Breen, Sally, Emily Brugman, Sam Carmody, Madelaine Dickie, Jake Sandtner and Mark Smith. Lines to the Horizon. Fremantle Press, 2021. RRP $32.99, 224pp. ISBN: 978176099032.
Jen Bowden
Given that Australia is one of the top spots for surfing in the world—from the famous Rip Curl Pro at Bells Beach to the Margaret River Pro in Western Australia’s South West region—it was only a matter of time before our relationship with the ocean was immortalised in words.
Who better to take on that immense challenge than some of the country’s best writers, led in the charge by Fremantle Press—a publishing house tied so closely to the ocean that you can sometimes smell the salt tang of it in the air from their office?
Enter Lines to the Horizon, an anthology so full of the immense wonder of the sea and humanity’s relationship with it, that even those who have never dipped so much as a toe in the ocean will be hankering to get out on a surfboard. The cover quote from writer-surfer legend Tim Winton sums it up, ‘Surfing is not just a sub-culture, it is culture, and here’s proof’.
The line-up reads like a who’s who of literary thalassophiles; Gold Coast author and lecturer Sally Breen, Emily Brugman of the Byron Writers Festival, novelist and award-winning songwriter Sam Carmody, writer and Hungerford Award-winner Madelaine Dickie, PhD student and marketer Jake Sandtner and award-winning YA author Mark Smith. On paper their credentials are impressive enough, but in the context of Lines to the Horizon it’s the ability of all these writers to explain what truly connects us to the ocean that sets them apart from the rest.
Madelaine Dickie’s ‘Follow the Birds’ takes the first wave, paddling us straight in after a succinct and engaging foreword from Jock Serong. Dickie’s prose is—as always—stunning, evoking scenes so clear you come out sweating in the heat and smelling salt and sun-cream. She takes us on a journey through Mexico, through the surfing culture that lines the coast of one of the world’s most dangerous countries, through angry locals and beautiful vistas, always chasing that perfect wave.
I reach the coastal village of Troncones in the late afternoon. Organ pipe cacti throw cool shadows across the road. Between villas of terracotta and cream, I catch glimpses of the surf. It’s glassy. In my imagination, I’m out there, feeling the water like hot silk on my arms, feeling the germs from the plane slough from my skin. (17)
Dickie is the first but not the last in this anthology to consider the cleansing effects of the ocean. Though in this passage what she describes is a literal cleansing, the washing away of human grime from the skin, there’s also a sense in her work of surfing cleansing the mind; of enabling focus and quietness in the middle of all that power and energy to the point where the human and the wave become one.
Mark Smith takes this same idea—of mental and physical connection to the ocean through surfing—in ‘The Sea-Affected Life’ and runs with it, dropping in with an exploration of three creatives—Jeff Raglus, Mick Sowry and Favel Parret—and their lives on Victoria’s Surf Coast. The links between surfing and creative practice are more than just threads, instead Smith shows them to be solid, unbreakable ropes that define the working practice of these three artists.
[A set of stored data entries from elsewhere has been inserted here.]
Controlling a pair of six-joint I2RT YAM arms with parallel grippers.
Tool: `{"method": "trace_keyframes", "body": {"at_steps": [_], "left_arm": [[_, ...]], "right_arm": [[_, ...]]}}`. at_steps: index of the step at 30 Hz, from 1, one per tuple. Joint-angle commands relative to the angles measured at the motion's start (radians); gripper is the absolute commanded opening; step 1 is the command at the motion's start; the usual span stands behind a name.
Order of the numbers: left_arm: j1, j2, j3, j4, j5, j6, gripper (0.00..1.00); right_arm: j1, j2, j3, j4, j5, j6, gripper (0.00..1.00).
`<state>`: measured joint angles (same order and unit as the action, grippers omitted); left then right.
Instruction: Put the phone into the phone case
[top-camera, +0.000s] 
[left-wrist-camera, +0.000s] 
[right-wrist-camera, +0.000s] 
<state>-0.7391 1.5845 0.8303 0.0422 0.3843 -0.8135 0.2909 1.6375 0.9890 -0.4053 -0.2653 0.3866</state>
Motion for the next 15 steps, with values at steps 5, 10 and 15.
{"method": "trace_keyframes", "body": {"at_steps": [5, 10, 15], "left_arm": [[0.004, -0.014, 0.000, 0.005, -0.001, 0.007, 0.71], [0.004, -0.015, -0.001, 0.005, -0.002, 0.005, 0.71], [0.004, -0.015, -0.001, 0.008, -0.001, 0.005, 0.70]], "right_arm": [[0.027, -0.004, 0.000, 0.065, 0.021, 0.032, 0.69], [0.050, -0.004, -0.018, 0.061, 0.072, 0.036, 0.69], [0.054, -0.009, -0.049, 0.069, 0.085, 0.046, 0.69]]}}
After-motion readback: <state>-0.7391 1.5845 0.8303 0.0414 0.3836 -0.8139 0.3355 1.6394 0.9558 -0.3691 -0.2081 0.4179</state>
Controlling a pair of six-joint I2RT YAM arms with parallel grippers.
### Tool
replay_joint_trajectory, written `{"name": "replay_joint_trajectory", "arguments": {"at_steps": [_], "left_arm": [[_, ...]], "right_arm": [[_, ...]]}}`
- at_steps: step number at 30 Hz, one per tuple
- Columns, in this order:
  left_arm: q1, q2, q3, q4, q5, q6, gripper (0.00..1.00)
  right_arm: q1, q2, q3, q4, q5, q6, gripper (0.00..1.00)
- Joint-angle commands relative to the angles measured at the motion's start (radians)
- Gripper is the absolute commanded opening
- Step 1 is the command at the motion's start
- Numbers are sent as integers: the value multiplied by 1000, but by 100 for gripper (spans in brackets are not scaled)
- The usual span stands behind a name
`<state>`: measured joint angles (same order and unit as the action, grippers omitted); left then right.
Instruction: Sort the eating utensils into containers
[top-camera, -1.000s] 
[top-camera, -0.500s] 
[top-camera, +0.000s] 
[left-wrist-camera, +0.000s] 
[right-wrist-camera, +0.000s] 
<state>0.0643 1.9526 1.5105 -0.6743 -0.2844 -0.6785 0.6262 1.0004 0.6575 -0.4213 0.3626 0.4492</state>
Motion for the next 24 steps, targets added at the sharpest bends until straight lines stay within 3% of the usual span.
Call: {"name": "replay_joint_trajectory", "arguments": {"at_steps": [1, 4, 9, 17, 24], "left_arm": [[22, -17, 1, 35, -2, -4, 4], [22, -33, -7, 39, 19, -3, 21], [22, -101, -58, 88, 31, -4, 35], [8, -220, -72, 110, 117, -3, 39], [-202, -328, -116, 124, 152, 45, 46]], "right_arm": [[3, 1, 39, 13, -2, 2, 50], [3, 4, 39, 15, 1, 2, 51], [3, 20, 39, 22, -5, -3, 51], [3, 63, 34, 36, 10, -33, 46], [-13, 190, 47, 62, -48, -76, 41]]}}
The sea-affected life is one lived mindful of the smallest shift in the wind or pulse in the swell […] it lies at the core of the art Mick, Favel and Jeff create—wherever their talents have taken them, they have felt the pull of the ocean. (81)
It is that ‘pull’ that lies at the heart of many of the pieces in this anthology; the sense that it is the ocean, not the surfer, who is in control of what is felt, known and created when out in the waves. There is an overwhelming sense that though those who surf may be able to harness that power briefly, they’ll never completely tame it.
Of all the pieces in this book, by far the most heart-wrenching is Sam Carmody’s ‘Hold-Down’ in which he explores his own experiences with depression through his connection to—and time in—the ocean. For those unfamiliar with the term, a hold-down is when a surfer comes off their board and is rolled under the surface of the ocean, held down by wave after wave pounding overhead. It’s a fitting metaphor for depression.
The hold-down is a slow descending. An amorphous downward pull. The grip of water on ever [sic] surface of your body, so all-encompassing that you could be fooled for thinking you were suddenly heavier, that it was your destiny to sink to the seabed. (208)
Carmody’s piece is personal, honest and raw, offering an insight into how for some surfing is a fun pastime, but for others it is the very essence of their experience in life.
Lines to the Horizon is a gem of an anthology, a perfect, glassy barrel that picks you up and explodes your mind with colour, emotion and adrenaline before shooting you—exhilarated—out of the other side. It’s lively, evocative and insightful, and worth every minute spent reading it.
Jen is a writer and journalist based in Perth. She lived and worked in Edinburgh, Scotland for ten years and has written for a number of UK newspapers and magazines including The List, The Guardian and The Scotsman. She previously worked for Scoop Events and in the marketing team at Fremantle Press, and is now a freelance writer and editor.